Independent Türkçe’den Cihat Arpacık, Nebati’nin tezini araştırdı.
Tezi AKP üzerine
Buna göre Nebati, doktora ünvanını 2014 yılında Kocaeli Üniversitesi Sosyal Bilimler Enstitüsü Siyaset Bilimi ve Kamu Yönetimi Anabilim Dalı’ndan aldı. Nebati’nin doktora konusuyla ‘AK Parti Teşkilatlarının Demokratik Değerlere Bakışı Üzerine Karşılaştırmalı Bir Analiz: Milli Görüşten Muhafazakâr Demokrasiye’ olmuş.
Kamuoyu araştırmacısı İbrahim Uslu’nun da tezde kullanılan ankette Nebati’ye yardımcı olduğu görülüyor. Nebati de tezinde Uslu’ya bu yardımları için teşekkür etti.
Tezinde yargının bağımsızlığına ve bu bağımsızlıkta uluslararası kurum ve kuruluşların sözleşmelerinin önemine vurgu yapan Nebati, hakimlere özerk bir alanın tanınması gerektiğini kaydediyor.
‘Epistemolojik bir ibraz…’
AKP’nin muhafazakar kimliği sahiplenişini anlatan Nebati, burada da ‘epistemoloji’yi eksik etmiyor: “Kendi içinde bir bütünsellik ve değişime yönelik epistomolojik bir itiraz, bir çeşit temkin içerir. AK Parti muhafazakâr kimliği sahiplenerek çevrenin ve merkez sağın bileşenlerini bünyesinde toparlamıştır. AK Parti’nin ürettiği siyasetin bir sonucu da geriliğin, iptidailiğin üreticisi ve bir çeşit patoloji anti-miti olarak konumlandırılan İslami kimliğe dair algının kırılmasıdır.”
AKP’liler farklı fikirlere daha saygılı
Tezinde AKP’liler ile Saadet Partilileri karşılaştıran Nebati, AKP’lilerin farklı fikirlere daha saygılı olduğunu savunuyor: “AK Parti’de demokrasinin gereği olarak düşünsel hoşgörünün yer etmesinden kaynaklanıyor.”
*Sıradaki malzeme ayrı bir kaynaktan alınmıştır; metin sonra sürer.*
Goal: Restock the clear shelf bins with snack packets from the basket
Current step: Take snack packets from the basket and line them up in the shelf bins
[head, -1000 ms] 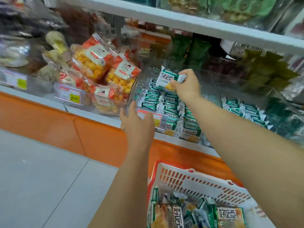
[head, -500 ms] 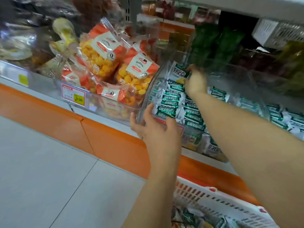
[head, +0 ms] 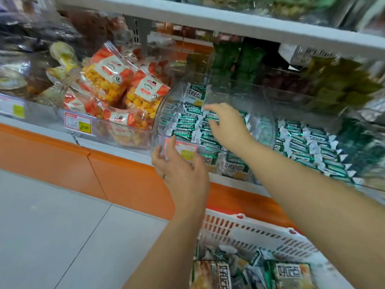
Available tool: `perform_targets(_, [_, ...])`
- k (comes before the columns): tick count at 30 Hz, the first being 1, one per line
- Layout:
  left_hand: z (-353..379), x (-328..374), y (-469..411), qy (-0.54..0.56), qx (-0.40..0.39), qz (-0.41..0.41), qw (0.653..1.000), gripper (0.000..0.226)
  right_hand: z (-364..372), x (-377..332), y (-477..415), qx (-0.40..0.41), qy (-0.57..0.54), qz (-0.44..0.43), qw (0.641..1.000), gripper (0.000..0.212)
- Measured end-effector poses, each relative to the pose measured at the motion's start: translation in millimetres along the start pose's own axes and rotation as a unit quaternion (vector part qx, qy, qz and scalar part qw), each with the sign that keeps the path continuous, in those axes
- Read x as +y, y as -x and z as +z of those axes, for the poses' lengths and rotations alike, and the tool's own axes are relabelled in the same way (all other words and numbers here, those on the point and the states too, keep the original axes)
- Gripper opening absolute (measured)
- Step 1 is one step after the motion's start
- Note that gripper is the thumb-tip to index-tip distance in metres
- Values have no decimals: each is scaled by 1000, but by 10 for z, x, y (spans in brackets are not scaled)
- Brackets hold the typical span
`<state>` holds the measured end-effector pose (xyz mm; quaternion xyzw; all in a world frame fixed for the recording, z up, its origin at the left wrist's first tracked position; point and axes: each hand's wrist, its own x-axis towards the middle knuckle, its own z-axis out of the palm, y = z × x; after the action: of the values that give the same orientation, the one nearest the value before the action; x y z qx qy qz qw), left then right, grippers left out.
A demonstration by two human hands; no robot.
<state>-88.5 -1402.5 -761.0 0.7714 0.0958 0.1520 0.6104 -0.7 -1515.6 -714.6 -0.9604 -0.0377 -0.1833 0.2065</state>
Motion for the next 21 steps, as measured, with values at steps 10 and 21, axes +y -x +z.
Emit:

Tezden: AKP teşkilatının yüzde 38’i laikliği önemsiz buldu
Her iki partide de ‘halkın serbest seçimlerle kendi yöneticilerini seçmesi’ni demokratik bir yönetim için önemli bulan katılımcıların toplamının yüzde 97,3 olduğunu tezinde aktaran Nebati, şunları yazmış: “AK Parti’li teşkilat mensuplarının laikliğe verdiği önem, onu Milli Görüş çizgisinden ayıran en önemli göstergedir. Demokrasinin laiklik önkoşuluna bağlanması AK Parti’li teşkilat mensuplarının bir kısmı tarafından kabul görmüştür. Seçmenler nezdinde de aynı sonucun çıkması beklenmektedir. AK Parti teşkilatları demokratik bir yönetim için laiklik ilkesini yüzde 46,5 oranında önemli bulmakta buna karşın yüzde 38,1 ise önemsiz bulmaktadır. Bu ise AK Parti’li teşkilat mensuplarında demokratik bir devlet için laikliğin önemi konusunda homojen bir tavrın olmadığını göstermesi açısından önemlidir.”
Nebati, tezinin devamında AKP’lilerin eşitliği savunduğunu iddia ederken; kendilerini daha ‘dindar’ gördüklerini söylüyor.